Claire Hunter Chow with her donated painting
Claire Hunter Chow with her donated painting

Kirkcaldy Galleries has been presented with one of the most significant donations to its art collection in recent years.

The family of late Edinburgh woman Marjorie Gemmell Hunter have handed over a beautiful oil painting by William McTaggart, one of the country’s most respected artists.

The work is called Carnoustie Bay and depicts three children on a beach on Scotland’s east coast.

It will be unveiled next month to coincide with the Open golf championship teeing off in the Angus town.

Although McTaggart was born in the Mull of Kintyre and lived in Midlothian, he was drawn to Carnoustie from 1872 and especially enjoyed creating new work there.

Mrs Hunter’s daughter Claire Hunter Chow was in Kirkcaldy on Monday to present the picture and said the Galleries was the perfect place for it given her family’s connection to Fife.

“The painting originally belonged to my grandmother, who lived in Buckhaven,” she said.

“It had been hanging in my flat in Edinburgh where nobody could see it.

“It’s better here where everyone can enjoy it.”

Carnoustie Bay is the 33rd McTaggart to be acquired by the Galleries and will hang in a room devoted to his paintings.

A number of the others came from the collection of Kirkcaldy linen manufacturer John W Blyth, the grandfather of former Conservative politician Michael Portillo.

Gavin Grant, Kirkcaldy Galleries’ collections team leader, said: “We are planning to put Carnoustie Bay on show for the first time to the public in Kirkcaldy in July, which is an appropriate time given that golfers will be teeing off that month in the Open.

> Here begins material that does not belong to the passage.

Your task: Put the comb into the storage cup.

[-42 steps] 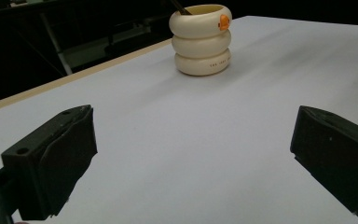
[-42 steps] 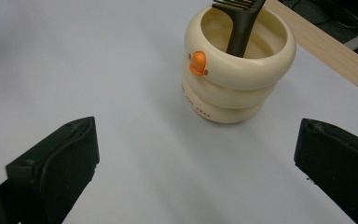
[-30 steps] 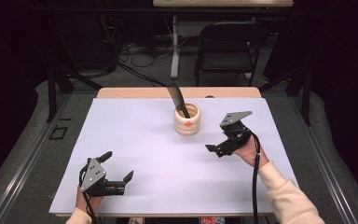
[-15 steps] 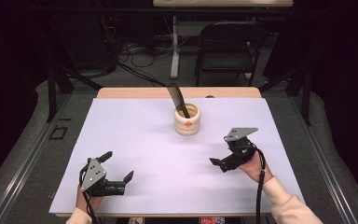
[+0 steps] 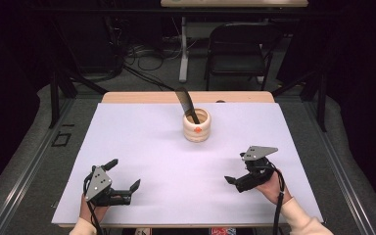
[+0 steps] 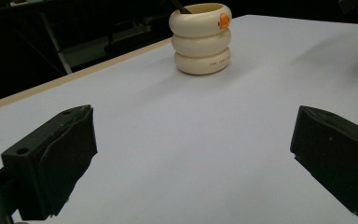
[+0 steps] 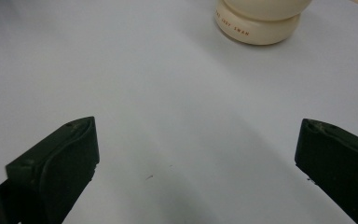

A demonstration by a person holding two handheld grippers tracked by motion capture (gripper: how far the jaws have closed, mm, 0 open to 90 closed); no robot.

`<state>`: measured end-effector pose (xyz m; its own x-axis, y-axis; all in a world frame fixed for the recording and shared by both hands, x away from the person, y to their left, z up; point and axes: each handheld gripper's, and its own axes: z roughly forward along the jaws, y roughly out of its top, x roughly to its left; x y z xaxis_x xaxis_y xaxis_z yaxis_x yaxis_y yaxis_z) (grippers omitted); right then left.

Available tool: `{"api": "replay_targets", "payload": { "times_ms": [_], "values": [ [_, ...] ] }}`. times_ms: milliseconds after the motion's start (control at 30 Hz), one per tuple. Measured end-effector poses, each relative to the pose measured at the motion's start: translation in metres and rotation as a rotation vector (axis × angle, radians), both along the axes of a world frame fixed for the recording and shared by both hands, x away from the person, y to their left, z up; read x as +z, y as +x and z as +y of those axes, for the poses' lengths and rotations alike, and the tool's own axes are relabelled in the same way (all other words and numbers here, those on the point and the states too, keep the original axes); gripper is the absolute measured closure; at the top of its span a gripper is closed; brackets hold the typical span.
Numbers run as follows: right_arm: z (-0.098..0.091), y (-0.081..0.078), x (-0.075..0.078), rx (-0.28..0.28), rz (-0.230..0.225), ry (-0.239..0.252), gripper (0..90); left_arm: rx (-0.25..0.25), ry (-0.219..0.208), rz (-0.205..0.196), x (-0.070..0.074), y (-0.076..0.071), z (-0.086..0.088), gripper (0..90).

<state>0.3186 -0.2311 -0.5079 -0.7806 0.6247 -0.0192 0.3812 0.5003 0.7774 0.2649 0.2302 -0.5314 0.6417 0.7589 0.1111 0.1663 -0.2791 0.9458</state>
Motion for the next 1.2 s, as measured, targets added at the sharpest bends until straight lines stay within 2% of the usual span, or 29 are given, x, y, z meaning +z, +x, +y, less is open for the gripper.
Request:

“I am sure our visitors, both regulars and first timers, will love to see this ‘new’ McTaggart work on display.”

Heather Stuart, chief executive of Fife Cultural Trust, which operates the Galleries on behalf of Fife Council, described the gift as “wonderful and very generous”.

“We are very grateful to be able to add it to the museum collection so we can display and preserve it for future generations to enjoy.

“We already have a fantastic group of McTaggart works, many of them acquired from the collection of local linen manufacturer John Blyth in the 1960s, and we are delighted to have the opportunity to collect another.”